Friday, March 2, 2012

good versus bad exposures

Lets talk "exposures".  That was our lesson in class this week:  Learning to be a defensive player by recognizing what your opponents are playing. One of the ways you can do that is by evaluating what they expose on their rack.

A Good Exposure.  We often call a particular exposure a 'good one' because it doesn't reveal exactly what hand you are doing.

This is one that came up last week.

It is always better if you don't have to expose any tiles and can just call for Mah Jongg and put all of your tiles up at once.  But realistically.....we can't expect that to happen very often.

So, if you do expose, some exposures are better than others.
Lets look at the pung of 3 BAMS and kong of 5 CRAKS

What hands could they be a part of?

222 333 4444 5555
333 444 5555 6666
111 333 3333 5555
11 333 5555 777 99

That's quite a few hands to choose from.  You might be able to tell further by what your opponent throws....or doesn't throw...or by what tiles are already on the table.

 How about a 'not so good' exposure....not really bad, but does indicate exactly which hand you are doing.  A Pung of any dragons is always this hand:  11 DD  111 DDD  1111
Of course your opponents don't know WHICH number you are doing, but would be very hesitant to throw a green or white dragon.  They will figure out the number if you call for either the pung or kong of numbers.

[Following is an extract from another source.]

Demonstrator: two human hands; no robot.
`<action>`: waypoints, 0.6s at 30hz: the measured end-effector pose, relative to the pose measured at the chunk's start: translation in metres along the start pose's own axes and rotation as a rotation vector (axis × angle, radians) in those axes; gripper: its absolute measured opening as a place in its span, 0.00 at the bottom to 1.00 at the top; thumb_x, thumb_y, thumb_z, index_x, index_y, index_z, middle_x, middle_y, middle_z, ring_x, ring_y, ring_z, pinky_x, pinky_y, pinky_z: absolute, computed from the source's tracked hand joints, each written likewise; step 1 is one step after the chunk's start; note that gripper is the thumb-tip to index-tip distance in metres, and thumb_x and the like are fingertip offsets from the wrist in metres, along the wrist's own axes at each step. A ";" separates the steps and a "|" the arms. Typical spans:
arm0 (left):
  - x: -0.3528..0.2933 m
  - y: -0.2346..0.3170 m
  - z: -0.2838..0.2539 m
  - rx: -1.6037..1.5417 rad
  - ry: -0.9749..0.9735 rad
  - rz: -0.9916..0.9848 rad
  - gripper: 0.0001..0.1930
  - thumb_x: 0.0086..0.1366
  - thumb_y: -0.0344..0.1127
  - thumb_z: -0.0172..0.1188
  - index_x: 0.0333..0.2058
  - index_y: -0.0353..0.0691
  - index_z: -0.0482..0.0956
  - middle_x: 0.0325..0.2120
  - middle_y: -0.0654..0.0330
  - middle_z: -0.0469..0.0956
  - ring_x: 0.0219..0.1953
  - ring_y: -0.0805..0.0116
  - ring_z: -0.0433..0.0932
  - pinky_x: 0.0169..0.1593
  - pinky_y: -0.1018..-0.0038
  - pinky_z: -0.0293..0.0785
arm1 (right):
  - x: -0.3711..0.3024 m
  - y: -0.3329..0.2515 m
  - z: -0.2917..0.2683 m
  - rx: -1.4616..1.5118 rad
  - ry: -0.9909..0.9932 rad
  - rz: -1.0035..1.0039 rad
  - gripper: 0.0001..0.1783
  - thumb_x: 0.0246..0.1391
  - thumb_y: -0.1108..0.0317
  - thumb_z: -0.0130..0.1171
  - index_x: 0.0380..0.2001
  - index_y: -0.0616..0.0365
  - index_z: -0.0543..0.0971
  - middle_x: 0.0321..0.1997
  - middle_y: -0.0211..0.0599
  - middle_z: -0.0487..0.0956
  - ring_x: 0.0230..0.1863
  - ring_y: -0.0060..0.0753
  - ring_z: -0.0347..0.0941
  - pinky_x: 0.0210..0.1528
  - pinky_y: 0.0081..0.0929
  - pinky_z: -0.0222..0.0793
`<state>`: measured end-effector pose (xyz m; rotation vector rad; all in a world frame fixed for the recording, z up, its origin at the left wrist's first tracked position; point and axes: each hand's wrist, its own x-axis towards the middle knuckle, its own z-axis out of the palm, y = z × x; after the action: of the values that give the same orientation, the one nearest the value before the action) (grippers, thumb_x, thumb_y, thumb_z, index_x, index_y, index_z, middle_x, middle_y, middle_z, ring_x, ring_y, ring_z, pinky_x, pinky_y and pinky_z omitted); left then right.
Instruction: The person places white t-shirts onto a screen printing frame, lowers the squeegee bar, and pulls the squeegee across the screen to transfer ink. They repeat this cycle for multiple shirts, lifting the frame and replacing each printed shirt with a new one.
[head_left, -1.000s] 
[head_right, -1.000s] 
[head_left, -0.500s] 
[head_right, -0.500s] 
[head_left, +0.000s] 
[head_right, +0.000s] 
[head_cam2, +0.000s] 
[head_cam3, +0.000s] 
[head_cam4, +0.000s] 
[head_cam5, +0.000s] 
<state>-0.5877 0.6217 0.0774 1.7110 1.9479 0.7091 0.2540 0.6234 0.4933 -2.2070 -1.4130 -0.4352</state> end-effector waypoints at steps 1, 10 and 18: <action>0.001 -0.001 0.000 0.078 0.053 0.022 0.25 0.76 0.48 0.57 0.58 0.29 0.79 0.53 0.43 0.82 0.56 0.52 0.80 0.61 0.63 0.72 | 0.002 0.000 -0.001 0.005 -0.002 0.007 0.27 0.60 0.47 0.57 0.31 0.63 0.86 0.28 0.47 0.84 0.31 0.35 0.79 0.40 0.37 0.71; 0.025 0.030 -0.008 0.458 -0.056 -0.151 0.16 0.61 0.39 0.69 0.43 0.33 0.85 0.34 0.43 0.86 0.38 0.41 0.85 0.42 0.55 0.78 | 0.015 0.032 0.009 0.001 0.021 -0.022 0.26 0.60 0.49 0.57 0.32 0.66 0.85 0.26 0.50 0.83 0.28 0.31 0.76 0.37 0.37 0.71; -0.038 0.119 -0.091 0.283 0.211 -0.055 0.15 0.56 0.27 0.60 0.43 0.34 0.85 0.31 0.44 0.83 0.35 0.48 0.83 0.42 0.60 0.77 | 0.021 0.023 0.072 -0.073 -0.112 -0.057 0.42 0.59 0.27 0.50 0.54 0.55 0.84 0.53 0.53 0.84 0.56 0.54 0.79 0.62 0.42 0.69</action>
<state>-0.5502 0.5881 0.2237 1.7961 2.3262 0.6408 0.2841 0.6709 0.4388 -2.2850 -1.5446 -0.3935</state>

Lets say you call for a kong of 6 BAMS as in the photo below, now your opponents know exactly what you need:    6 CRAKS,   a pair of WHITE DRAGONS, and a pair of 6 DOTS.  This is also a hand where you can be sure if a player is dead.  If 3 6 DOTS or 3 White DRAGONS are out on the table, this player is dead.  You can call them dead and they will stop picking.  More picks for the rest of the players.